## Your objective
Below are records; count how many of their lines contain the word "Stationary" and give the number alone.

(Records from a dataset)
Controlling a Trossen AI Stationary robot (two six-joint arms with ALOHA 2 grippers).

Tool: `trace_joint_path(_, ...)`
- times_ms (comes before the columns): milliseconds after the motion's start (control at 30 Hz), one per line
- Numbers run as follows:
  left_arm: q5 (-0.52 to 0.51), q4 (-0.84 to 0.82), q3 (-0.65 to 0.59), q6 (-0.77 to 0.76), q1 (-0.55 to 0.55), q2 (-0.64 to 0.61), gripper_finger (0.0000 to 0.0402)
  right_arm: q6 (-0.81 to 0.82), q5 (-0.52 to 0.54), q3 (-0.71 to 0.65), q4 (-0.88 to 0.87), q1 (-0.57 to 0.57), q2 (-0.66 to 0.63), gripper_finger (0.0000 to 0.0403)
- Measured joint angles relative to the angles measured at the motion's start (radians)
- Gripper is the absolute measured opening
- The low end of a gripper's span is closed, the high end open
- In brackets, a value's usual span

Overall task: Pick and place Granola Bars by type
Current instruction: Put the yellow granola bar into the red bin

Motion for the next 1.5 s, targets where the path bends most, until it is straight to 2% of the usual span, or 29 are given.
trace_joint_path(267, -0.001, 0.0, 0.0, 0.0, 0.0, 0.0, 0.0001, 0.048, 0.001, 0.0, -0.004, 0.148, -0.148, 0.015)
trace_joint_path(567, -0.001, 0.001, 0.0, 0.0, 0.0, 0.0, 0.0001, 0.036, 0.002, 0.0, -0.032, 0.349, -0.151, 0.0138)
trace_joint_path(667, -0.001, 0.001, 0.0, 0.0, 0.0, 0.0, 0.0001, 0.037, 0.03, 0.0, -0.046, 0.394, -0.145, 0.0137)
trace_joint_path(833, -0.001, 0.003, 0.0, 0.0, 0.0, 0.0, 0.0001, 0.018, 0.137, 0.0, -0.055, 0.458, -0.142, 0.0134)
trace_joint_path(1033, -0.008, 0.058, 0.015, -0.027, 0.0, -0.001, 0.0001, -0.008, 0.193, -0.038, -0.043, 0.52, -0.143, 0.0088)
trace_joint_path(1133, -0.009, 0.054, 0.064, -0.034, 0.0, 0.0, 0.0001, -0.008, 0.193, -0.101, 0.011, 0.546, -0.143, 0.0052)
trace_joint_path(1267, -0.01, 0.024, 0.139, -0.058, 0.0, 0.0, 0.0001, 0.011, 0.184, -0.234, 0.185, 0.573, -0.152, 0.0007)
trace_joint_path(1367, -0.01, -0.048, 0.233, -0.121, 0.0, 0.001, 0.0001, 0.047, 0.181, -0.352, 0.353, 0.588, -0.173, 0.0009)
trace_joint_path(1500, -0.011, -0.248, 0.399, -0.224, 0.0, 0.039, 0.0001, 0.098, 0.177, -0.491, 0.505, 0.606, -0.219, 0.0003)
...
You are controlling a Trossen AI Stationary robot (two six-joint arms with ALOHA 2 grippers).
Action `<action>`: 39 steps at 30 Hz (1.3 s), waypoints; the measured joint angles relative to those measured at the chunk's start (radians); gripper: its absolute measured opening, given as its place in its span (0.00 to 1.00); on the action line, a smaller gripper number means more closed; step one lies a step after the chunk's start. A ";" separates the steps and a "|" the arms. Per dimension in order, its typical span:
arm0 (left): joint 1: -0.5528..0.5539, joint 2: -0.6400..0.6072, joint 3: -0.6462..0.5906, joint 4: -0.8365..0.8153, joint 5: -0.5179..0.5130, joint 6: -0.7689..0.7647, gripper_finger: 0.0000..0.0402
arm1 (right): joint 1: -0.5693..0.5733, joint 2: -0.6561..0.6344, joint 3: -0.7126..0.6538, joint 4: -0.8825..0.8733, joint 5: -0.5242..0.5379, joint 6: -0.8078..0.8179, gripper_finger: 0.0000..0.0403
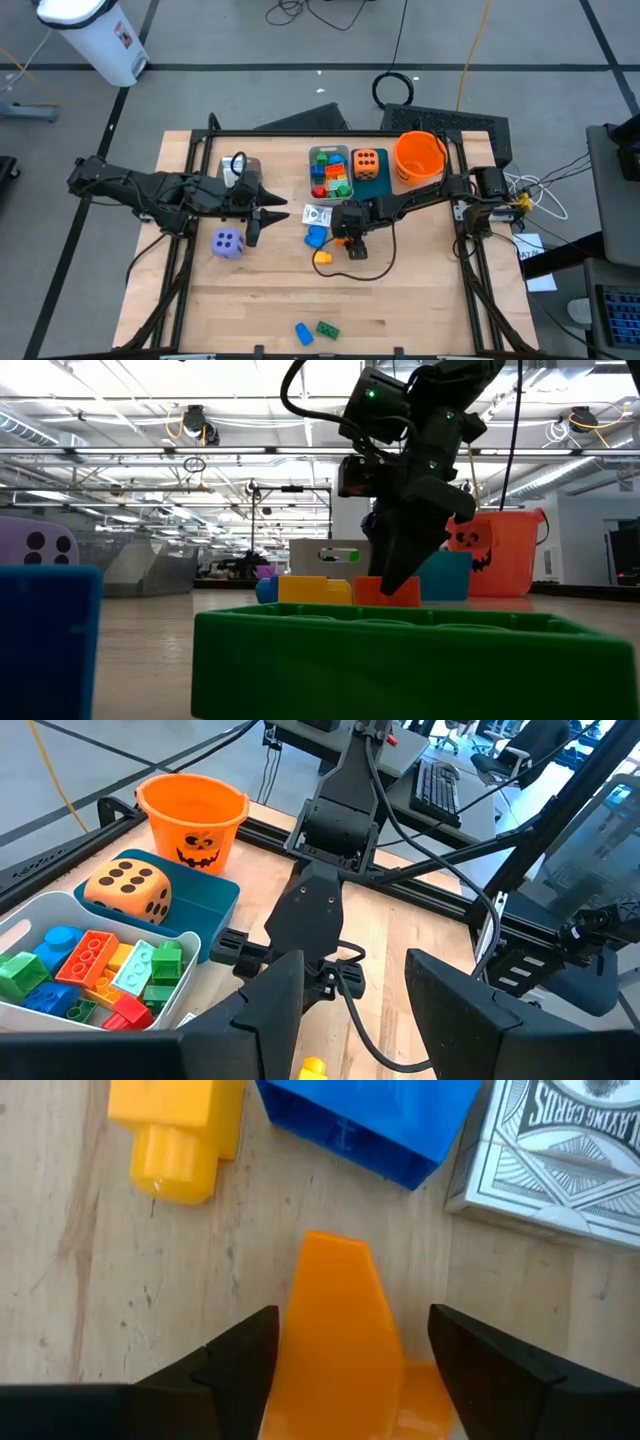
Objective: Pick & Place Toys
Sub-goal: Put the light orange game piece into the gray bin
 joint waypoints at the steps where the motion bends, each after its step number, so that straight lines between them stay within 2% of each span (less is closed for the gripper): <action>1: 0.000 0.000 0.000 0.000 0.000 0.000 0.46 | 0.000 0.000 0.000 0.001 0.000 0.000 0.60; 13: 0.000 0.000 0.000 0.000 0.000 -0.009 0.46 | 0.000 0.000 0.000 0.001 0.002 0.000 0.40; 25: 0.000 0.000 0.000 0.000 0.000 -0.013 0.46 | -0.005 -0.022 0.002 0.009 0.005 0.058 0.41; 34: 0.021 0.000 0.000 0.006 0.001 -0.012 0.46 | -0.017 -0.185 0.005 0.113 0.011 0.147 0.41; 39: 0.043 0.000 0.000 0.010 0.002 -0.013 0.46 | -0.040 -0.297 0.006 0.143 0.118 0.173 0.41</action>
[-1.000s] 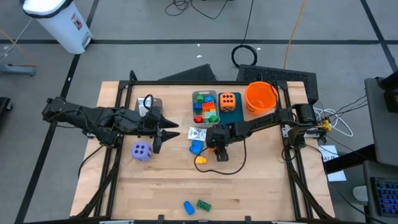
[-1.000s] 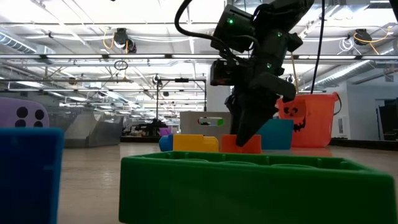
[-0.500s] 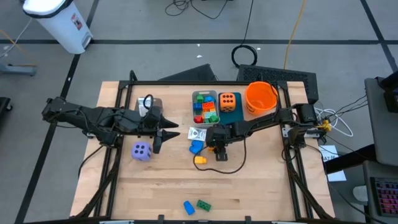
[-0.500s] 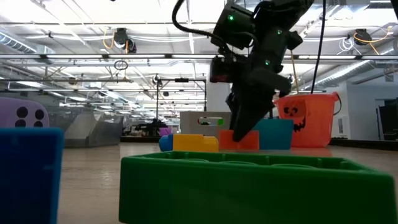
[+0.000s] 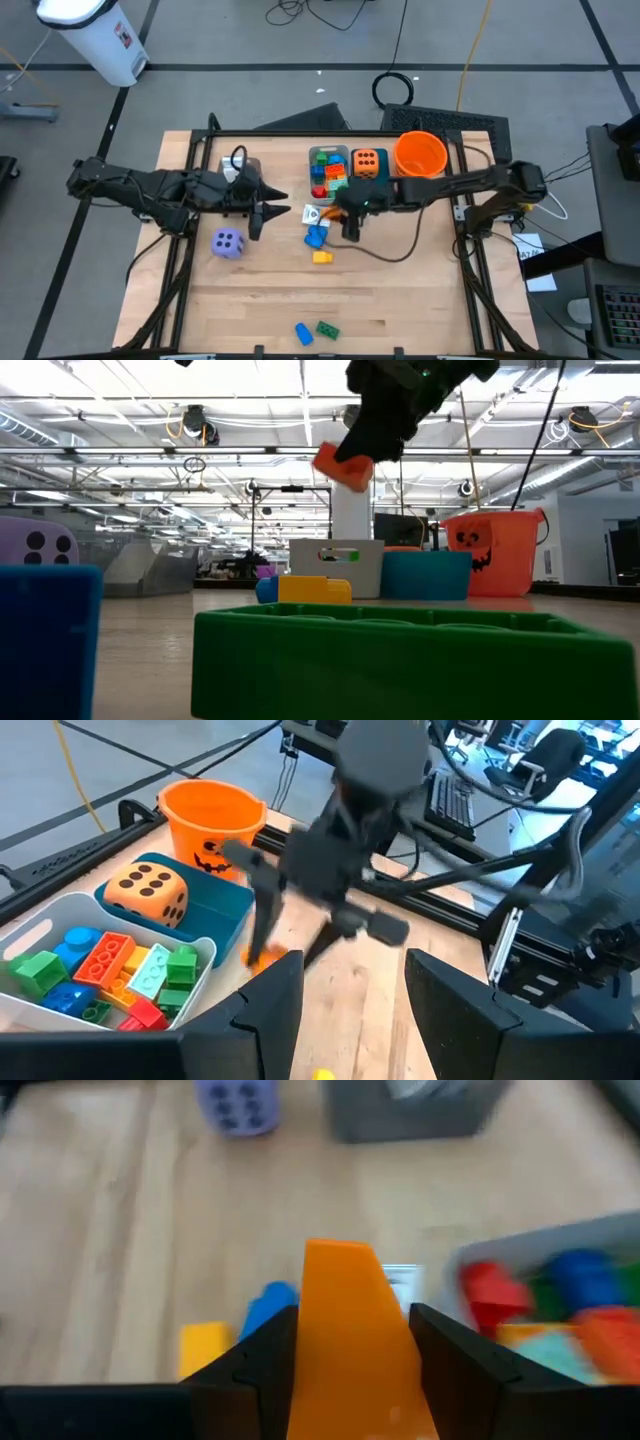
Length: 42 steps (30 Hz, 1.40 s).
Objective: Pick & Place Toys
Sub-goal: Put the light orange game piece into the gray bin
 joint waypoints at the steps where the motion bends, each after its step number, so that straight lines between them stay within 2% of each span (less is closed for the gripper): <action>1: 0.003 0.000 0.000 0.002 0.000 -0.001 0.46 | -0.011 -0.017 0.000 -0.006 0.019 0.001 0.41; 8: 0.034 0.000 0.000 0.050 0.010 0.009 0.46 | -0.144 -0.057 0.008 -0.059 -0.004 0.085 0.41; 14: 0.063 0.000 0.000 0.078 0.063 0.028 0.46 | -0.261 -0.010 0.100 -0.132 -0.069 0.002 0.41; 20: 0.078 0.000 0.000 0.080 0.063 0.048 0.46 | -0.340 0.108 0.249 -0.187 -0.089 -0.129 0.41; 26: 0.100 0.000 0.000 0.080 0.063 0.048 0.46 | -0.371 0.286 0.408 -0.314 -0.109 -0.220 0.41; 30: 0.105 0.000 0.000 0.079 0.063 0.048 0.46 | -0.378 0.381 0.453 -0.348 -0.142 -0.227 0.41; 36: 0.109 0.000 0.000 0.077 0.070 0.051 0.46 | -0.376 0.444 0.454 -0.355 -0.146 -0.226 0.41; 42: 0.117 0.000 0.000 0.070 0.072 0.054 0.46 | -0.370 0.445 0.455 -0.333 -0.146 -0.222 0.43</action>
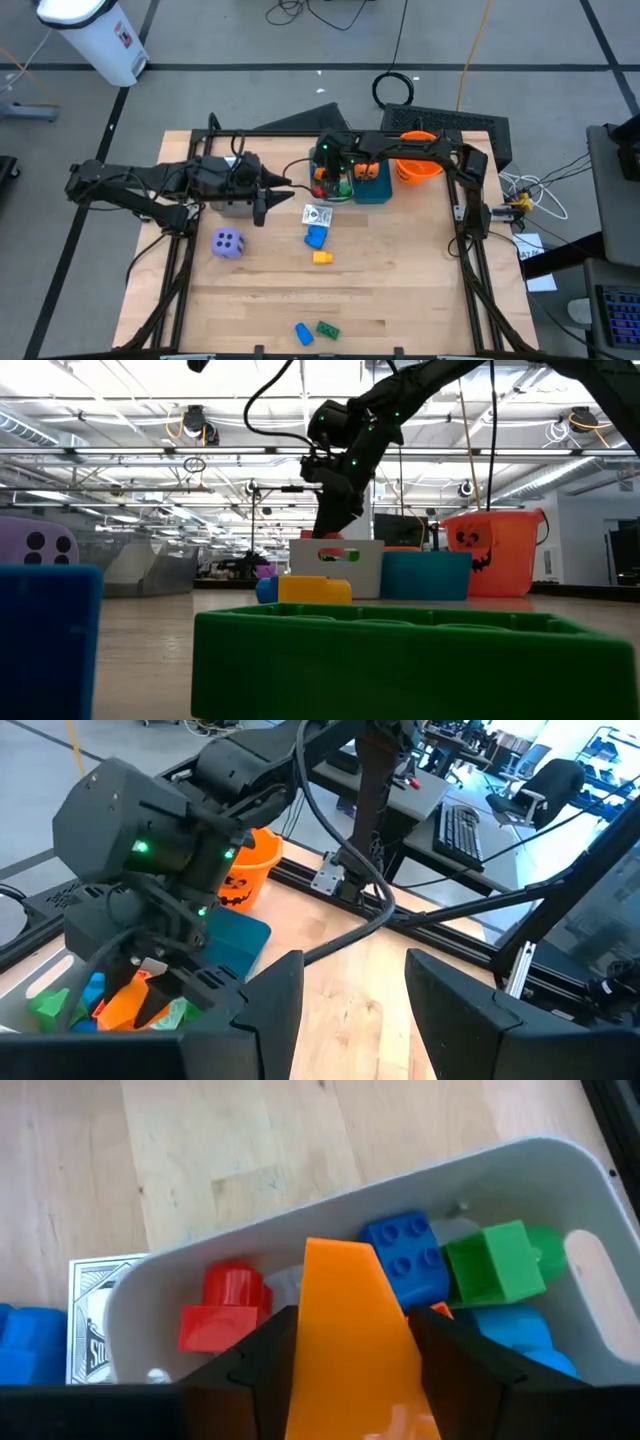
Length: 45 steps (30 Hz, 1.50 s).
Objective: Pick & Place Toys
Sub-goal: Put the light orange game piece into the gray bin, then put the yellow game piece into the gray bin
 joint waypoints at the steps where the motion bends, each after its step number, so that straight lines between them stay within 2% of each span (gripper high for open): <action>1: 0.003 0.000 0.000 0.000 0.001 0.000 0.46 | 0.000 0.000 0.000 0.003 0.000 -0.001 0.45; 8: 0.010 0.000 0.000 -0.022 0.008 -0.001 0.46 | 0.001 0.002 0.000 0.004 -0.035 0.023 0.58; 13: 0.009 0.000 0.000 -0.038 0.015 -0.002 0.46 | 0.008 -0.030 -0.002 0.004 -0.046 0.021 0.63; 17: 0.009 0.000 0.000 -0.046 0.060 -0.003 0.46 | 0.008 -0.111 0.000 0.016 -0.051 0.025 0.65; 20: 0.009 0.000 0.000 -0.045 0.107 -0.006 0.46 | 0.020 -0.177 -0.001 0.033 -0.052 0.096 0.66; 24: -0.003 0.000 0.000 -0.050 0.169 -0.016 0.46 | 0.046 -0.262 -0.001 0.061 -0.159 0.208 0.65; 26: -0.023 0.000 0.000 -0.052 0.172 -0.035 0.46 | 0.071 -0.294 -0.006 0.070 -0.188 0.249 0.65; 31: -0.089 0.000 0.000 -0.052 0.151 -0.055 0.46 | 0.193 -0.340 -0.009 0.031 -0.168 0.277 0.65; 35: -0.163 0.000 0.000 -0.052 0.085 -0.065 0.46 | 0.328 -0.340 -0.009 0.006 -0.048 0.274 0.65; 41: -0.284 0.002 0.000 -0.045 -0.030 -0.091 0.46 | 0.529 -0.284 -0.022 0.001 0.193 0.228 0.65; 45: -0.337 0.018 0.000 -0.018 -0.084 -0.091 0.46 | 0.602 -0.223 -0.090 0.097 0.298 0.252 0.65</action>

## Result
2